Patients with an influenza-like illness (sudden onset of a respiratory illness characterized by fever and cough and ≥ one of malaise, sore throat, coryza, arthralgias, or myalgias) in the setting of seasonal community-acquired respiratory illnesses should have a nasopharyngeal swab obtained for detection of influenza. In some settings, such as patients with such symptoms in the setting of hematologic malignancy and HSCT, strong consideration should be given to obtaining expanded viral panels for detection of additional respiratory viruses (Influenza virus, Parainfluenza virus, Adenovirus, Coronavirus, Respiratory syncytial virus, Human metapneumovirus, and Rhinovirus). ( IC , L , M )
c Administration of empirical antibiotics:
  • Assessment should occur soon (e.g., within 15 minutes) after triage for patients presenting with febrile neutropenia (FN) within 6 weeks of receiving chemotherapy. This assessment is intended to be a sensitive test with low specificity, emphasizing inclusivity rather than exclusivity.
    • High-risk patients require hospitalization for IV empirical antibiotic therapy.

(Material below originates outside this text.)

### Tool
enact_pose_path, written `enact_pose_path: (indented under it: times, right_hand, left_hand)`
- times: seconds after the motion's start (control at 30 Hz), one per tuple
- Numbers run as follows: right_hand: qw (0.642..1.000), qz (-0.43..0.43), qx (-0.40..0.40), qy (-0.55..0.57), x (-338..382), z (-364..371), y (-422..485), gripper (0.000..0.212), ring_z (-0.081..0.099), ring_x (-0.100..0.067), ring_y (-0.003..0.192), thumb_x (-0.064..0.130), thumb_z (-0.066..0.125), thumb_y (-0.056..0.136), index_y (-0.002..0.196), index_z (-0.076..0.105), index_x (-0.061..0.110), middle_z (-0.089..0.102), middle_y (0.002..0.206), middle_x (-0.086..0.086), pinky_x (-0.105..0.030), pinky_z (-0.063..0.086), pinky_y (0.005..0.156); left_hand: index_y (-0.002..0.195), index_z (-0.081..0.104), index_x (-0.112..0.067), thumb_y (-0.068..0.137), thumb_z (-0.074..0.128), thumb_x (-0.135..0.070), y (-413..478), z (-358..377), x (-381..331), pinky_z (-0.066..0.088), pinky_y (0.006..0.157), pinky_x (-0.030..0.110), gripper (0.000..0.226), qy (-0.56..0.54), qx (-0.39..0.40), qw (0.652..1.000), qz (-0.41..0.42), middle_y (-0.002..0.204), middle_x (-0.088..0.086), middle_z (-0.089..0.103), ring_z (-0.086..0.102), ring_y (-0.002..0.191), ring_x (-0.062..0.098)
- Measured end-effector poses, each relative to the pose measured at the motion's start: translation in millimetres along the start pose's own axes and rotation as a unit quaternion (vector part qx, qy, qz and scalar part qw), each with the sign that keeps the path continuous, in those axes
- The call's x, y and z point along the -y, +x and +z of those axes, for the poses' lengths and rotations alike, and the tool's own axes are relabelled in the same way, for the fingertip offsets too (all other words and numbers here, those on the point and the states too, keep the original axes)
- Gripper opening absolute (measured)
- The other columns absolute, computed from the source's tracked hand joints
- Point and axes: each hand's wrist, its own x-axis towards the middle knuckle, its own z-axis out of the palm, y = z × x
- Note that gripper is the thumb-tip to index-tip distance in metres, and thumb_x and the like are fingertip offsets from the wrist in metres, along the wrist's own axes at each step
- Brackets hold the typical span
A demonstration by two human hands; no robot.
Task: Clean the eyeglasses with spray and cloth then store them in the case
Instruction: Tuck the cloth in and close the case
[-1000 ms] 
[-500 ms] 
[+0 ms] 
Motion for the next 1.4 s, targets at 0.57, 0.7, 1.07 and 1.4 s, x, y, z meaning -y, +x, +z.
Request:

  • The first dose of empirical therapy should be administered within one hour after triage from initial presentation. In addition, the following recommendations from the 2010 IDSA guidelines are endorsed:
    • Patients who are seen in clinic or the ED for FN and whose degree of risk has not yet been determined to be high or low within one hour should receive an initial IV dose of therapy while undergoing evaluation.
    • Monotherapy with an antipseudomonal β-lactam agent, such as cefepime, a carbapenem (meropenem or imipenem-cilastatin), or piperacillin-tazobactam, is recommended. Other antimicrobials (aminoglycosides, fluoroquinolones, and/or vancomycin) may be added to the initial regimen for management of complications (e.g., hypotension and pneumonia) or if antimicrobial resistance is suspected or proven.

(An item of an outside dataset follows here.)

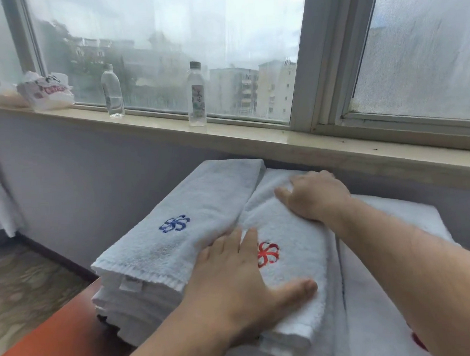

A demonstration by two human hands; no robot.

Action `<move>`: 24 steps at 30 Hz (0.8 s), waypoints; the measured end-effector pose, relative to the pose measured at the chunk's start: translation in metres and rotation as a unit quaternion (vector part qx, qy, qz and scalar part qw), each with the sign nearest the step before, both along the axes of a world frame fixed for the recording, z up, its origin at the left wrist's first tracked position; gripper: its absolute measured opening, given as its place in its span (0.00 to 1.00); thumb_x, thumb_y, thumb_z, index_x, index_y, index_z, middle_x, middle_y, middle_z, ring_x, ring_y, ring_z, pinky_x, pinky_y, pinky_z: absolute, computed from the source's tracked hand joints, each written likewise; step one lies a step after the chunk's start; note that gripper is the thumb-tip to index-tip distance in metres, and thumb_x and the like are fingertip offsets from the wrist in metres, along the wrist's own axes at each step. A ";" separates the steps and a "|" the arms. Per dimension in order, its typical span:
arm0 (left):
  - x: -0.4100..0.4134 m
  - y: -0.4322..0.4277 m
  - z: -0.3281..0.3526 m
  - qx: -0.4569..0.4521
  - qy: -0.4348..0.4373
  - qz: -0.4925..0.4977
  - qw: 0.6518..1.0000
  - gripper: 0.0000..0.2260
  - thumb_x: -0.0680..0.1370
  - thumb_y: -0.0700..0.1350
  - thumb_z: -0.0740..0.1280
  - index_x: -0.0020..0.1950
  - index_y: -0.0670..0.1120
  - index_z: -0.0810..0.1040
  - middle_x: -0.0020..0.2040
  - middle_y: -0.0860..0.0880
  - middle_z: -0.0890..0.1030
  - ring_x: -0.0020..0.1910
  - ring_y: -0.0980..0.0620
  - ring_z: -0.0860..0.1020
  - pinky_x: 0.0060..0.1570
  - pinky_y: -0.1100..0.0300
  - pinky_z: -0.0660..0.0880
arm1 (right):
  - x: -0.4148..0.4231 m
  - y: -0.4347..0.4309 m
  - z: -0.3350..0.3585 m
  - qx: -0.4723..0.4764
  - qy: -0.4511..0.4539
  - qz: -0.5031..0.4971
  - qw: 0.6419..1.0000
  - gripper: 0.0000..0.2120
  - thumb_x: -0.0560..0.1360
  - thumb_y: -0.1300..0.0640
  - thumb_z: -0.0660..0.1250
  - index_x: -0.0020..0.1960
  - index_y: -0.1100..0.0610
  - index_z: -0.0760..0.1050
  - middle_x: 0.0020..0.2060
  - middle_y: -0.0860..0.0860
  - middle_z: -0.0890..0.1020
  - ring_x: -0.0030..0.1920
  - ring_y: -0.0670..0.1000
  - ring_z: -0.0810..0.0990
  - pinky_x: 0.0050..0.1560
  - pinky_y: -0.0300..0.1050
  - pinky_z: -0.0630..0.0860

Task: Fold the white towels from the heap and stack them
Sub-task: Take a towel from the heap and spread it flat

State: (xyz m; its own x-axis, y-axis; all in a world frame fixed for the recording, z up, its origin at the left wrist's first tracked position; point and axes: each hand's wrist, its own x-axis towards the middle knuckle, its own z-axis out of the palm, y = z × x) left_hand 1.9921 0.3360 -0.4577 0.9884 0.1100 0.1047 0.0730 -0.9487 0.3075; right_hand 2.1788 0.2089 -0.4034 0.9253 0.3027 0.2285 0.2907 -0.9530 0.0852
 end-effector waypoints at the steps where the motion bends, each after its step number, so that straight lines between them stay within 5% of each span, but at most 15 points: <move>1: 0.001 0.001 -0.001 -0.002 0.000 0.001 1.000 0.59 0.56 0.83 0.44 0.82 0.54 0.44 0.82 0.54 0.49 0.80 0.54 0.47 0.78 0.52 0.45 | 0.002 0.000 -0.001 0.009 0.024 -0.003 1.000 0.31 0.80 0.33 0.47 0.71 0.52 0.73 0.69 0.57 0.76 0.68 0.61 0.69 0.67 0.58 0.65; 7: 0.004 0.000 -0.005 -0.003 0.000 0.009 1.000 0.60 0.56 0.84 0.45 0.82 0.54 0.45 0.82 0.55 0.51 0.80 0.54 0.48 0.78 0.52 0.47 | 0.011 0.002 -0.015 0.088 0.093 -0.026 0.991 0.31 0.81 0.36 0.48 0.78 0.49 0.65 0.76 0.55 0.69 0.76 0.60 0.57 0.70 0.56 0.62; 14: 0.005 -0.003 0.000 0.009 0.036 0.006 0.999 0.61 0.56 0.84 0.47 0.83 0.53 0.45 0.83 0.53 0.50 0.81 0.52 0.48 0.79 0.49 0.47 | 0.000 -0.015 -0.013 0.088 0.174 -0.001 0.981 0.31 0.85 0.42 0.48 0.83 0.57 0.49 0.83 0.54 0.48 0.82 0.57 0.46 0.80 0.51 0.46; 18: -0.004 -0.005 0.003 0.025 0.035 0.015 0.999 0.55 0.63 0.82 0.46 0.83 0.51 0.44 0.83 0.50 0.49 0.81 0.50 0.48 0.79 0.49 0.47 | -0.054 -0.028 -0.020 0.148 0.121 0.009 0.981 0.20 0.84 0.51 0.50 0.68 0.59 0.71 0.72 0.57 0.71 0.70 0.58 0.69 0.66 0.49 0.67; 21: -0.022 -0.013 0.003 0.051 -0.005 0.023 0.998 0.43 0.75 0.74 0.44 0.83 0.50 0.45 0.83 0.46 0.48 0.81 0.48 0.47 0.79 0.50 0.46 | -0.112 -0.054 -0.025 0.176 0.111 0.020 0.978 0.11 0.82 0.52 0.54 0.47 0.54 0.73 0.57 0.55 0.80 0.54 0.56 0.76 0.47 0.46 0.68; 24: -0.050 -0.031 0.001 0.018 -0.028 -0.018 0.999 0.36 0.79 0.69 0.44 0.83 0.52 0.48 0.83 0.48 0.46 0.81 0.50 0.46 0.79 0.51 0.45 | -0.171 -0.095 -0.027 0.210 0.059 0.046 0.975 0.13 0.80 0.49 0.60 0.52 0.54 0.81 0.54 0.47 0.82 0.56 0.52 0.79 0.48 0.41 0.72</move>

    • Vancomycin (or other agents active against microaerophilic Gram-positive cocci) is not recommended as a standard part of the initial antibiotic regimen for fever and neutropenia. These agents should be considered for specific clinical indications, including suspected catheter-related infection, skin or soft-tissue infection, pneumonia, or hemodynamic instability.

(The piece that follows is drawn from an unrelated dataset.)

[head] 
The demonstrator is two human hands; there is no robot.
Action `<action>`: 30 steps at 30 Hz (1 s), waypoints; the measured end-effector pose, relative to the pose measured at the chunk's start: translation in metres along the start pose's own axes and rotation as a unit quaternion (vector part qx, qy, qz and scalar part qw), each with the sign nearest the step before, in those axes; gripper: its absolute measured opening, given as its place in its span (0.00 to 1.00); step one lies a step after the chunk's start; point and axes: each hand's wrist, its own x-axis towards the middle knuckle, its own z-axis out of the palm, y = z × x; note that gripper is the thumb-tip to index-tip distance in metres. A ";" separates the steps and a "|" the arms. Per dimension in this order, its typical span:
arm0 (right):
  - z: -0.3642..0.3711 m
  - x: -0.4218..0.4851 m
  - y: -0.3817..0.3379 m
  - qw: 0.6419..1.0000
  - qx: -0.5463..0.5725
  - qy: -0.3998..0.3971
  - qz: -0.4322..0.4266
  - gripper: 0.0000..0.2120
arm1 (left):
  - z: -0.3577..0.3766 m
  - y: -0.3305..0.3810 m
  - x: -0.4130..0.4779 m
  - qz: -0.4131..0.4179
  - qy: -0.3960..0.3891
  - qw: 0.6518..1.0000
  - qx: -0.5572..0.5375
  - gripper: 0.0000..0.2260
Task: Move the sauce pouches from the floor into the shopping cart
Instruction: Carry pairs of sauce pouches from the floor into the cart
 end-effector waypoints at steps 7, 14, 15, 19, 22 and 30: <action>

    • Modifications to initial empirical therapy may be considered for patients at risk for infection with the following antibiotic-resistant organisms, particularly if the patient’s condition is unstable or if the patient has positive blood culture results suspicious for resistant bacteria. These include methicillin-resistant Staphylococcus aureus (MRSA), vancomycin-resistant Enterococcus (VRE), extended-spectrum β-lactamase (ESBL)–producing Gram-negative bacteria, and Klebsiella pneumoniae carbapenemase (KPC)-producing bacteria. Risk factors include previous infection or colonization with the organism and treatment in a hospital with high rates of endemicity.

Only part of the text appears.